Transplantation outcomes
The median administered CD34+ cell dose was the same
between the scheduled and interrupted groups
(2.2×106/kg and 2.0×106/kg for the
scheduled and interrupted groups, respectively; P = 0.845).
Engraftment was achieved in most enrolled patients (92% and 95% of the
scheduled and interrupted groups, respectively; P = 1.000). The
median days until engraftment was also not significantly different
between the two groups (18 days vs. 19 days; P = 0.976). The
5-year OS and EFS in the interrupted group were the same as the
scheduled group (53% vs. 52%; P = 0.955; and 47% vs. 45%;P = 0.908, respectively). These results are shown in Figure 2.

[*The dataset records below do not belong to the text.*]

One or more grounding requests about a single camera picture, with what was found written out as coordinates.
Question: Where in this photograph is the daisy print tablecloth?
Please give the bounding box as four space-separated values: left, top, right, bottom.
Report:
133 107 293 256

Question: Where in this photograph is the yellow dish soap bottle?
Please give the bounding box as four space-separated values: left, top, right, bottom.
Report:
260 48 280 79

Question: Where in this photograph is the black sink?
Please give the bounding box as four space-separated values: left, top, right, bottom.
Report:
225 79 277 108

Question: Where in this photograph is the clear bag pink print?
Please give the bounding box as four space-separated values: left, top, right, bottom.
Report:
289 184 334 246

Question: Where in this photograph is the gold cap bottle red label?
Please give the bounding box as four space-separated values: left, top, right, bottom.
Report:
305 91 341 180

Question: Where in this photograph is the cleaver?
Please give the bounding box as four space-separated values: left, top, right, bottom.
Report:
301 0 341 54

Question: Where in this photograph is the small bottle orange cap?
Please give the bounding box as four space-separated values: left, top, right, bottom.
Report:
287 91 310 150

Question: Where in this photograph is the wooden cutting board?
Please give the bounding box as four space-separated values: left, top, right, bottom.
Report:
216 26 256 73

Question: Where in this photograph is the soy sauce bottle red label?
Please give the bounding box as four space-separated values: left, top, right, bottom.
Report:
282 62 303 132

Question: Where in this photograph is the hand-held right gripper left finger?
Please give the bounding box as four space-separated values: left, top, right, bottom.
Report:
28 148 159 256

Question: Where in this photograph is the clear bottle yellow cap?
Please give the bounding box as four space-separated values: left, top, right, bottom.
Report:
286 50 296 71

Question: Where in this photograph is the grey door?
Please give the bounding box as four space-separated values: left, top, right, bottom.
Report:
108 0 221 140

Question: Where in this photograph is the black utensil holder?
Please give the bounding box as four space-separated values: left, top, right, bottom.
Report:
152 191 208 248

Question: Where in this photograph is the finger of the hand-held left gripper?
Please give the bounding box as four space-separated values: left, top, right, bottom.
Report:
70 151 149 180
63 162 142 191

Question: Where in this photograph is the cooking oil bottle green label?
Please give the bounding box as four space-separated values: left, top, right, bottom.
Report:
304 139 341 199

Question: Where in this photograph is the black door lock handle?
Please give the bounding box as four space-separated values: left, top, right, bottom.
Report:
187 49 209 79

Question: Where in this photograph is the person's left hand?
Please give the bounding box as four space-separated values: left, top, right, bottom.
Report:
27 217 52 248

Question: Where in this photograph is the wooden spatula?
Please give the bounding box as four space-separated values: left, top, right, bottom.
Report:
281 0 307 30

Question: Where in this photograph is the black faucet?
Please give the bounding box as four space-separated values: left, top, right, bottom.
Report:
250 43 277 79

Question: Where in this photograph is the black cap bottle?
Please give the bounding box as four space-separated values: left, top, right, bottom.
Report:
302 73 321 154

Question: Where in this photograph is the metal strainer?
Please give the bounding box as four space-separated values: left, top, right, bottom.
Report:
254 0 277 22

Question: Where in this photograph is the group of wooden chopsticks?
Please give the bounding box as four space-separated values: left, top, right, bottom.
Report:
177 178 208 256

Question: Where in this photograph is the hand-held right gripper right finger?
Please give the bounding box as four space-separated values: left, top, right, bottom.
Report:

Additionally, the 5-year NRM and RR were similar between the scheduled
and interrupted groups (16% vs. 16%; P = 0.923; and 42% vs.
44%; P = 0.946, respectively). The incidence of
transplantation-associated complications was not different between the
two groups (VOD/SOS; 6.3% vs. 5.3%, P = 1.000, TMA; 4.7% vs.
0.0%, P = 1.000, interstitial pneumonia; 9.4% vs. 5.3%,P = 1.000).
The incidences of acute and chronic GVHD in the two cohorts are
summarized in Table 2. Overall, aGVHD was more often identified in the
scheduled group than in the interrupted group, although the differences
were not statistically significant. The incidence of aGVHD in grades
I–IV in the scheduled and interrupted groups was 42% and 26%,
respectively (P = 0.286). Moreover, there was a trend toward a
higher incidence of grades II–IV aGVHD in the scheduled group compared
to the interrupted group (31% vs. 11%; P = 0.083). The
incidence of aGVHD in grades III–IV was also higher in the scheduled
group than in the interrupted group (19% vs. 5%; P = 0.280).
Furthermore, the group with interrupted conditioning showed a marginally
significant tendency toward a higher incidence of cGVHD than the
scheduled conditioning group (42% vs. 19%; P = 0.063). The
categorical variables entered into the multivariate model were age of ≥
10 years, female, interruption of conditioning, use of cyclosporin, and
tacrolimus. Consequently, interrupted conditioning for allo-HCT was
confirmed by the multivariate analysis to be an independent risk factor
for cGVHD (odds ratio: 3.72; 95% CI: 1.04–13.3; P = 0.043).
Additionally, age of ≥ 10 years and female gender were also identified
as significant risk factors for cGVHD. These results and the results of
univariate analysis for cGVHD are shown in Tables 3 and 4.